> _Exercise objective_:
Once the images are removed, set down everything else in the listing below exactly.
____ Given data
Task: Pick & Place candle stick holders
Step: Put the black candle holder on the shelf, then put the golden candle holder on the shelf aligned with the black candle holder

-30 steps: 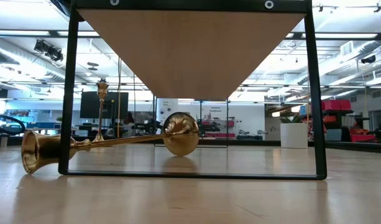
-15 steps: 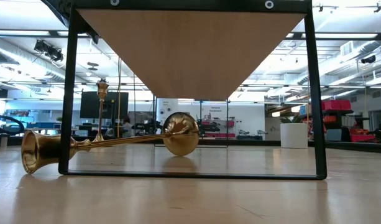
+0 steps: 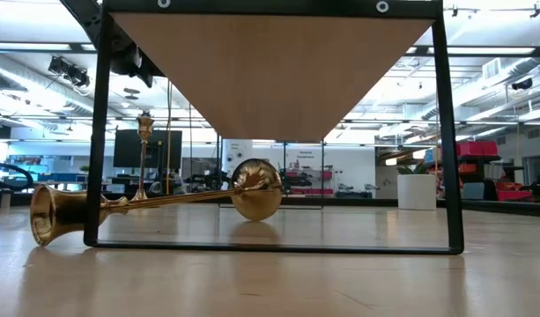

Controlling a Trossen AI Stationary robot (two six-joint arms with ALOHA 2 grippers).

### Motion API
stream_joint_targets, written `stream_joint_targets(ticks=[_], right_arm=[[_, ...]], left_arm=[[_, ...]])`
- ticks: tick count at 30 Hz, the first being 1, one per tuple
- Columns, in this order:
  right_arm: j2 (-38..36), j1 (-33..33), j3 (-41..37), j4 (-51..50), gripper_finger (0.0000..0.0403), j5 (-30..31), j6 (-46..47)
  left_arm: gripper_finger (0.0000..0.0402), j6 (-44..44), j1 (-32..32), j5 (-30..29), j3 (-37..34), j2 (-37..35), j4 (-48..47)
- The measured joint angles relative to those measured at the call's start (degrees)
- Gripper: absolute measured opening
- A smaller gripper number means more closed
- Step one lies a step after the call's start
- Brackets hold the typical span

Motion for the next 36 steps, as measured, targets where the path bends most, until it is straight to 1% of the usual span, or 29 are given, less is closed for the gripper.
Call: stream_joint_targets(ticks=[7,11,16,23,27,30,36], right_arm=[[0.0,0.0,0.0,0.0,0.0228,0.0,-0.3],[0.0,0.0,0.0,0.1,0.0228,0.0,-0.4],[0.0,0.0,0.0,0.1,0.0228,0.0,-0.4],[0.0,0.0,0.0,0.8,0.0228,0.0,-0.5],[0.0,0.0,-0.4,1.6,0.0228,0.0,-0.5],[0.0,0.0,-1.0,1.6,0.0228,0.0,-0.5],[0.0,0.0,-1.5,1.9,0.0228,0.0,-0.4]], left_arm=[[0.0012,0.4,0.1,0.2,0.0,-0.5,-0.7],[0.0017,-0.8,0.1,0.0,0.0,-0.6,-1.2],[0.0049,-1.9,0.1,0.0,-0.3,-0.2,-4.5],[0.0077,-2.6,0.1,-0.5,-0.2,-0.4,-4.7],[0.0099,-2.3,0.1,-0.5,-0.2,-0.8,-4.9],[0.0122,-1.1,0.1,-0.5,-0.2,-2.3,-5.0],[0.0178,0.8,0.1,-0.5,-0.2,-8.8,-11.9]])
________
> _Response to this exercise_:
Task: Pick & Place candle stick holders
Step: Put the black candle holder on the shelf, then put the golden candle holder on the shelf aligned with the black candle holder

-30 steps: 
-15 steps: 
+0 steps: 

Controlling a Trossen AI Stationary robot (two six-joint arms with ALOHA 2 grippers).

### Motion API
stream_joint_targets, written `stream_joint_targets(ticks=[_], right_arm=[[_, ...]], left_arm=[[_, ...]])`
- ticks: tick count at 30 Hz, the first being 1, one per tuple
- Columns, in this order:
  right_arm: j2 (-38..36), j1 (-33..33), j3 (-41..37), j4 (-51..50), gripper_finger (0.0000..0.0403), j5 (-30..31), j6 (-46..47)
  left_arm: gripper_finger (0.0000..0.0402), j6 (-44..44), j1 (-32..32), j5 (-30..29), j3 (-37..34), j2 (-37..35), j4 (-48..47)
- The measured joint angles relative to those measured at the call's start (degrees)
- Gripper: absolute measured opening
- A smaller gripper number means more closed
- Step one lies a step after the call's start
- Brackets hold the typical span

Motion for the next 36 steps, as measured, targets where the path bends most, until it is straight to 1% of the usual span, or 29 are given, less is closed for the gripper.
Call: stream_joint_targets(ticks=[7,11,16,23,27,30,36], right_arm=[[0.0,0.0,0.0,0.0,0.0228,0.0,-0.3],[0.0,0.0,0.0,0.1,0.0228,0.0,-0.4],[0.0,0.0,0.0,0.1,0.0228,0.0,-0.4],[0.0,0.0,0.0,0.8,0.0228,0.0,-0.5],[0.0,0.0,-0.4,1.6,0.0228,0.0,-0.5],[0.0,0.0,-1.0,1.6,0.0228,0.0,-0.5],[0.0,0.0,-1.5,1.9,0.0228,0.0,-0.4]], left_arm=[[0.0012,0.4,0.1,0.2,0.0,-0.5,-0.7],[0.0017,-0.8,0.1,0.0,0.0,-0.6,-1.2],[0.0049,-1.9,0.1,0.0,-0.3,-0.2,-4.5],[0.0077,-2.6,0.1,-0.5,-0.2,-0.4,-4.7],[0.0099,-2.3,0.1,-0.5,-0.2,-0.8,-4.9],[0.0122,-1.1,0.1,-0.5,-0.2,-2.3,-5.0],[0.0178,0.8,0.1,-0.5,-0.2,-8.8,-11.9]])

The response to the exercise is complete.